Output each line of the listing exactly, though pictures are not to appear.

-------- DATA BELOW

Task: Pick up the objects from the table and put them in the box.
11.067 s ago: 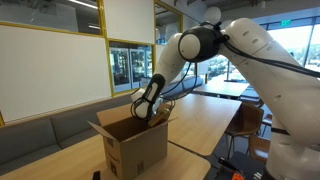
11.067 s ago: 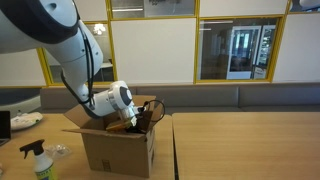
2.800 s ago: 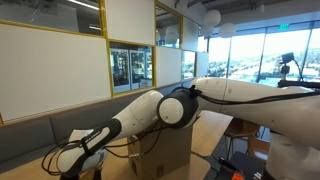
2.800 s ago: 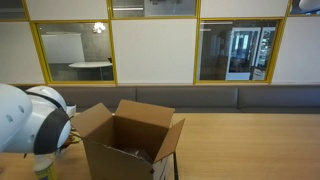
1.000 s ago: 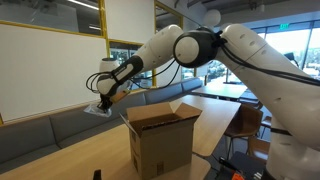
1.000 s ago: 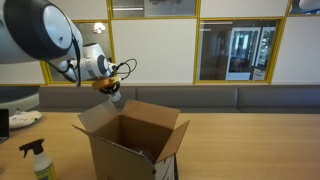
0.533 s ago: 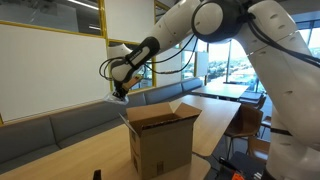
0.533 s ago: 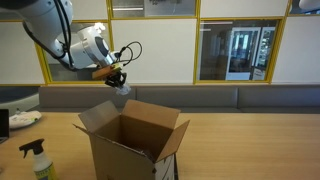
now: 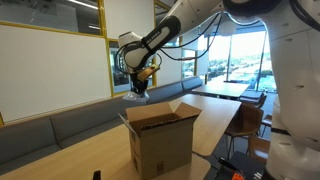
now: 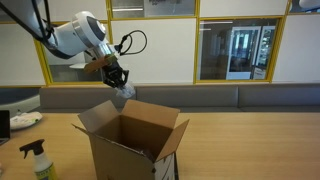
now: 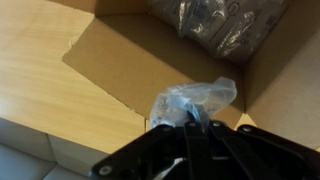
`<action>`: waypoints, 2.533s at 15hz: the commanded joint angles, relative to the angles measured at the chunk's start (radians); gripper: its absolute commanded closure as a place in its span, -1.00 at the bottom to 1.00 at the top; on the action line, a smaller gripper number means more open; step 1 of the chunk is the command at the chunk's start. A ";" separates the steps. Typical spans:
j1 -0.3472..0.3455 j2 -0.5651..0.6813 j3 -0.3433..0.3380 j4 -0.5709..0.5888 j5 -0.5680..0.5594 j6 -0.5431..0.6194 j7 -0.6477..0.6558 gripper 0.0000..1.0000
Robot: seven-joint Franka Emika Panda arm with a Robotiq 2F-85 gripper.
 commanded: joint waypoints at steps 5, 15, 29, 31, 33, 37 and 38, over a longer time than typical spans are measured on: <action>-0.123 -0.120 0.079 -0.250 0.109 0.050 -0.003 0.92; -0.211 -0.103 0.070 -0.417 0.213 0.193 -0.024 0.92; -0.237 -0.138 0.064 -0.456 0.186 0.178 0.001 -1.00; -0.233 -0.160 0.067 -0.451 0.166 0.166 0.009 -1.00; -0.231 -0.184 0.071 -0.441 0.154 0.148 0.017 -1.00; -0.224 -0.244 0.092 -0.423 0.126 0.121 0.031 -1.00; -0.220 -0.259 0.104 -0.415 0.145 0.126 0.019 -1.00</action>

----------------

= EXERCISE ANSWER =
Task: Pick up the objects from the table and put them in the box.
11.067 s ago: 
11.067 s ago: 
2.800 s ago: 
2.800 s ago: 
1.000 s ago: 
1.000 s ago: 
0.533 s ago: 
0.533 s ago: 
now: 
now: 
now: 
`<action>`: waypoints, 2.533s at 15hz: the commanded joint angles, relative to the angles measured at the chunk's start (radians); gripper: its absolute commanded closure as a place in its span, -1.00 at the bottom to 1.00 at the top; on the action line, a smaller gripper number means more open; step 1 of the chunk is the command at the chunk's start. A ";" separates the steps. Typical spans:
j1 -0.3472..0.3455 j2 -0.5651..0.6813 j3 -0.3433..0.3380 j4 -0.5709..0.5888 j5 -0.5680..0.5594 j6 -0.5431..0.6194 j7 -0.6477..0.6558 gripper 0.0000..1.0000
Robot: seven-joint Franka Emika Panda arm with a Robotiq 2F-85 gripper.
 commanded: joint waypoints at steps 5, 15, 29, 31, 33, 37 and 38, over a longer time than typical spans are measured on: <action>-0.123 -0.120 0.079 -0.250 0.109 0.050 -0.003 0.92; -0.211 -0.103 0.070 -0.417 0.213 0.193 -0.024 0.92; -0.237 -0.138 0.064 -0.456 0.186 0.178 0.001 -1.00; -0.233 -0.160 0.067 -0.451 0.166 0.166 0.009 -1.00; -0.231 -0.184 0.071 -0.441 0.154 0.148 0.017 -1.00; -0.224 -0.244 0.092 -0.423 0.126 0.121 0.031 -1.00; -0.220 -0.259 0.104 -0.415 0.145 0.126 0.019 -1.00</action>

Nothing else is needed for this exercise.